▶ [REQUIREMENT]: Report how many lines in the records that follow have the word "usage" in them, giving the number and nothing more.

AVAILABLE RECORDS: Begin

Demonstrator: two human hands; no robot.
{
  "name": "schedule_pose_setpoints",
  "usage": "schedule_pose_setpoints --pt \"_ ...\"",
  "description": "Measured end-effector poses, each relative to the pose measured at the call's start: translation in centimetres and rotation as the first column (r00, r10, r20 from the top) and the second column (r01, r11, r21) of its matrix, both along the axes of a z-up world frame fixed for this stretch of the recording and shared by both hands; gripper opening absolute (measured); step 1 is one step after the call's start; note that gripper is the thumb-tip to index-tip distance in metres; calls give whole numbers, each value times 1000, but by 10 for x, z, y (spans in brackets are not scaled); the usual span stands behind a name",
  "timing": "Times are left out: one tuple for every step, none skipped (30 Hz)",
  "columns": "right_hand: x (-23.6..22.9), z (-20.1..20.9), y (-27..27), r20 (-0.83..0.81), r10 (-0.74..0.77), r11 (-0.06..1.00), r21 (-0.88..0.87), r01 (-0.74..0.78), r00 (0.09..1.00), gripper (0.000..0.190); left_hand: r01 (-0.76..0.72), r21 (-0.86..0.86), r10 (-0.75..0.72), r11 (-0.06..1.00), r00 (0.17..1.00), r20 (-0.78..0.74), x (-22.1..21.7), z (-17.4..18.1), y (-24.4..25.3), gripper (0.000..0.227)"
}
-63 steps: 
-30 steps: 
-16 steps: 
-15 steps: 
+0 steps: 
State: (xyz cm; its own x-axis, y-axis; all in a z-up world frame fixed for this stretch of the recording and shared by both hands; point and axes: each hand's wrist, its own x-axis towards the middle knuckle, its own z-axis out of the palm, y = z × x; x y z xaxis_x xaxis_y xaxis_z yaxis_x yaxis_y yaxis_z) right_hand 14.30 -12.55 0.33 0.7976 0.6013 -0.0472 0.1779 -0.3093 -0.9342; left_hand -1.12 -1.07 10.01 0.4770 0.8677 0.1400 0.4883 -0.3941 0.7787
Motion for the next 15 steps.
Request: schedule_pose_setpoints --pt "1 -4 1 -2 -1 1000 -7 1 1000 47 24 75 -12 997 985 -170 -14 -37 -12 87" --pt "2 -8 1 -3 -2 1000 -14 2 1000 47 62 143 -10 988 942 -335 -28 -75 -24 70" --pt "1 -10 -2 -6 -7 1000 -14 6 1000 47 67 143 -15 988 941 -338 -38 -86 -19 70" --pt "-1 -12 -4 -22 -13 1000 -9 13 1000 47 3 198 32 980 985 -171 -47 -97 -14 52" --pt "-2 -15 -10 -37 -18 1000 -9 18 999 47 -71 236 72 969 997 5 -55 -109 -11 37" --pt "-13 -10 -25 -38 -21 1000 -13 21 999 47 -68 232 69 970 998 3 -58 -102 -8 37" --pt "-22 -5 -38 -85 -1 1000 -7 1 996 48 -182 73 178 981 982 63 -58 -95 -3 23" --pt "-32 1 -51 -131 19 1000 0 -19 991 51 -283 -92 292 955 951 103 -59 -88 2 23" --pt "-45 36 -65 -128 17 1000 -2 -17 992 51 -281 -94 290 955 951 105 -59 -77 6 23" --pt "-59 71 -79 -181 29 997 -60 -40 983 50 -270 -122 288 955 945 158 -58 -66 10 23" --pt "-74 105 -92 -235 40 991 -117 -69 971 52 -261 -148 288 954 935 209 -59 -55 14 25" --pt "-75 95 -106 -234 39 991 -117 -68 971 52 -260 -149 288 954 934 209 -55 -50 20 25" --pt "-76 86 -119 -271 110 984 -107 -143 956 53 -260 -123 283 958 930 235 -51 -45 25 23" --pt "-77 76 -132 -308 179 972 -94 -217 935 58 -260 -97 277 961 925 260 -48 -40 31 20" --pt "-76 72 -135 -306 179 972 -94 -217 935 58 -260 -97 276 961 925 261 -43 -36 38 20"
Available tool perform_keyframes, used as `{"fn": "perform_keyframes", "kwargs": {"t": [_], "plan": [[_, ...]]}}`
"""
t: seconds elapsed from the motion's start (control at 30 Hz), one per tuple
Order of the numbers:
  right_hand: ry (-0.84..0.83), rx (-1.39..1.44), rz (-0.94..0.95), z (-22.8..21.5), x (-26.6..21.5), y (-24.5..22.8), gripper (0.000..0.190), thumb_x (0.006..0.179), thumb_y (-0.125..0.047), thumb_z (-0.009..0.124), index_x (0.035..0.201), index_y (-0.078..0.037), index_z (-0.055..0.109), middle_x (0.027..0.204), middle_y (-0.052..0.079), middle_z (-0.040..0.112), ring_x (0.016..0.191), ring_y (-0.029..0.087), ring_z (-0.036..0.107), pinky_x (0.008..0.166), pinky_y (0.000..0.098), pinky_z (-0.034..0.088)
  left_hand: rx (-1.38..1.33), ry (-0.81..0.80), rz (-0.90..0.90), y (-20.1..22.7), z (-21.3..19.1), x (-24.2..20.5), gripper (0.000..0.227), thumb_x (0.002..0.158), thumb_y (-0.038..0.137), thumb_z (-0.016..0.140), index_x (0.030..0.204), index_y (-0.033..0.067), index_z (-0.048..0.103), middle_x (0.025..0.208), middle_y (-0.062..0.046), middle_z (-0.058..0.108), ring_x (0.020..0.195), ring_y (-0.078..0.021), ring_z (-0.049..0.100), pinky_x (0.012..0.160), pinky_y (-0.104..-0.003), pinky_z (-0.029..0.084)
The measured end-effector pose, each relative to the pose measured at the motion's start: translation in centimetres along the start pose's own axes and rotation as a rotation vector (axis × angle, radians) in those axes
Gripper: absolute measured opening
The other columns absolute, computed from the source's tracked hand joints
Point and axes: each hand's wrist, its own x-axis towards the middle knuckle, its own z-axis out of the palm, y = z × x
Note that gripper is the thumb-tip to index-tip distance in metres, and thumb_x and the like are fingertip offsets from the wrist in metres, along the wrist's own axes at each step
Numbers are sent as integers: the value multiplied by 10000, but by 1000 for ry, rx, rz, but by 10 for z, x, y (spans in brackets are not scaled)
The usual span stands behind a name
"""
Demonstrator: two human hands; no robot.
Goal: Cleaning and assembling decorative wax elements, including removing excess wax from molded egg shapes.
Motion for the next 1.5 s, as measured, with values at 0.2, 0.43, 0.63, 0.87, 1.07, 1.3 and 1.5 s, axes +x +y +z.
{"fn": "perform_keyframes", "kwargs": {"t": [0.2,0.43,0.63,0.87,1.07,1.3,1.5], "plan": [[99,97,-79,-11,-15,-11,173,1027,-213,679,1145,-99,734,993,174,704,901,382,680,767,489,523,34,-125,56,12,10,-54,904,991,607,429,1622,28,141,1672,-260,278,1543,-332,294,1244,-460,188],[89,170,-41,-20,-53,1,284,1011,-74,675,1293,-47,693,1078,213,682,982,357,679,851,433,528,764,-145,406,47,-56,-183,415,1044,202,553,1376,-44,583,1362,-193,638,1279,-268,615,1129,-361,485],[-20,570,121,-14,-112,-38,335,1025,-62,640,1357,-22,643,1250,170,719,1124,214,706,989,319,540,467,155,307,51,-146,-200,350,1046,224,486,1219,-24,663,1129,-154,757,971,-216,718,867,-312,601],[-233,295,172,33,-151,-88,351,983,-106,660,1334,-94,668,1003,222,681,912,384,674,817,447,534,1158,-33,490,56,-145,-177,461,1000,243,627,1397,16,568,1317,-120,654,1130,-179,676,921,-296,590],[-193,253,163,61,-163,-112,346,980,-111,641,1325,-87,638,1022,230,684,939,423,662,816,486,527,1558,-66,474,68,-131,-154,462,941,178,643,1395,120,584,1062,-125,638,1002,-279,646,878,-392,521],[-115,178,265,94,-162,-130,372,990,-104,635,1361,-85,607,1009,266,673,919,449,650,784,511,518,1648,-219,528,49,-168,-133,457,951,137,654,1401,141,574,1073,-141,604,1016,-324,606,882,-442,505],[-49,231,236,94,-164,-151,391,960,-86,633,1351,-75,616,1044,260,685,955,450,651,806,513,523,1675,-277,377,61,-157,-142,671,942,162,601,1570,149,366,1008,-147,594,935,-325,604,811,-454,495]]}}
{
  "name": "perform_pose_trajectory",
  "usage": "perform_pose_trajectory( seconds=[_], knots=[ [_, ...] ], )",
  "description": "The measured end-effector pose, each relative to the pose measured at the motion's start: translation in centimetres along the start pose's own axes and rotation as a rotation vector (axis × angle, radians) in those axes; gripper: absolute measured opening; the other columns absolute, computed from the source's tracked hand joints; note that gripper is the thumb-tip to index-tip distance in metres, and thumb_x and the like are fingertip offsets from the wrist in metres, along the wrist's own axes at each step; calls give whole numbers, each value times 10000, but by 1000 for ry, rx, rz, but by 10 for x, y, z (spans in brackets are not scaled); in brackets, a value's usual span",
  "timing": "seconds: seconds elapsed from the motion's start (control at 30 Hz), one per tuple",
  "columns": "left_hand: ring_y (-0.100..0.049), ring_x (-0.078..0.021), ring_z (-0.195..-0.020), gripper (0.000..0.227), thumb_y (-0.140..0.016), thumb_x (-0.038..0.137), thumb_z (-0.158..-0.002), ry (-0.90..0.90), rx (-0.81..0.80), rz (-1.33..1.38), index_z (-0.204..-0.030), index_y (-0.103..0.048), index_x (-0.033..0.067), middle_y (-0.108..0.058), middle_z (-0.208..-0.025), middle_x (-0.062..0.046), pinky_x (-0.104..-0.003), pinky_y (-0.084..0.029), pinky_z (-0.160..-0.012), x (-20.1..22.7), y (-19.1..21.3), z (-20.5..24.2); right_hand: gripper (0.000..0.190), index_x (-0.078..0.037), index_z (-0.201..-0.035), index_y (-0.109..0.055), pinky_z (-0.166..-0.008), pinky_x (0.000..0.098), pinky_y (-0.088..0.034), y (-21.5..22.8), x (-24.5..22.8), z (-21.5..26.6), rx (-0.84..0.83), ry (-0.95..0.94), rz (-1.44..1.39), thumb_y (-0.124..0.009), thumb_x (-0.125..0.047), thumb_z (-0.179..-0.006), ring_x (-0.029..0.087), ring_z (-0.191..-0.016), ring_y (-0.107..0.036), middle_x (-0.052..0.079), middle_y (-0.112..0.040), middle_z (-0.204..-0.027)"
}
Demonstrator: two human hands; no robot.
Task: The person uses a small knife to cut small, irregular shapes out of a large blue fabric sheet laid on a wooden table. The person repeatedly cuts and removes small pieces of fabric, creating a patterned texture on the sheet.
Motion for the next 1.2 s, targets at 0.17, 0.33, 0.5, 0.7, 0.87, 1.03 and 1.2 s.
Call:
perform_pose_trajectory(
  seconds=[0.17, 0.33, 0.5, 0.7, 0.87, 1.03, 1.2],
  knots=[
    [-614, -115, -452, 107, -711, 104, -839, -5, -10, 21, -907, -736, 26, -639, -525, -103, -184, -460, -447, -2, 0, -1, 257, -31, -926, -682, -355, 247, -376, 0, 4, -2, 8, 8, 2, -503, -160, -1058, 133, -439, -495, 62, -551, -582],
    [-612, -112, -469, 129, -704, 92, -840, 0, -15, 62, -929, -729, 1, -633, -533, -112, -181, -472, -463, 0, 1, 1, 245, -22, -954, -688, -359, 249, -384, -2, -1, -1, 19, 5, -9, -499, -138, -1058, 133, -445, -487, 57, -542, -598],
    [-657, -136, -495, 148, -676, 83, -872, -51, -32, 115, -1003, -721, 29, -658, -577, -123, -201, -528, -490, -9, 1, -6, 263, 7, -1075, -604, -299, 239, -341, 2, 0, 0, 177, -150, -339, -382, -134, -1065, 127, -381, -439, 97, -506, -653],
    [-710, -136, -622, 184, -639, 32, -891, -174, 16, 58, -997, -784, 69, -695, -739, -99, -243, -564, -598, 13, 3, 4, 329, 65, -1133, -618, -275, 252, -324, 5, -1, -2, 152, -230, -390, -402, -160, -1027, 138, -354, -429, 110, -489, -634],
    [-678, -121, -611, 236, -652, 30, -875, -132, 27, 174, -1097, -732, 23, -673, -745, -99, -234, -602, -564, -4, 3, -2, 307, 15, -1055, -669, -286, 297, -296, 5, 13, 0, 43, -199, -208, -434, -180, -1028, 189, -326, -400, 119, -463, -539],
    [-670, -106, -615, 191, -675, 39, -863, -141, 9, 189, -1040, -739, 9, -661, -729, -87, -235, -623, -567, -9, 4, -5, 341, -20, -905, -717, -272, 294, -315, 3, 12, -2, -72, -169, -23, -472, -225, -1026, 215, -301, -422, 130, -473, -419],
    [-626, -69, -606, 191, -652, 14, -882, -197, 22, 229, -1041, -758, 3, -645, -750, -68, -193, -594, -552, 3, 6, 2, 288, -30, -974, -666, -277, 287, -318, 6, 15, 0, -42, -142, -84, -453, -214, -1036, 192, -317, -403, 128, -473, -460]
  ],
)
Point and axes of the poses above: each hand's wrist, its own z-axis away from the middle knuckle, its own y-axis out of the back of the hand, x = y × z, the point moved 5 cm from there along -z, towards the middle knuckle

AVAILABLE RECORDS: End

▶ [RESPONSE FOR THIS EXERCISE]: 2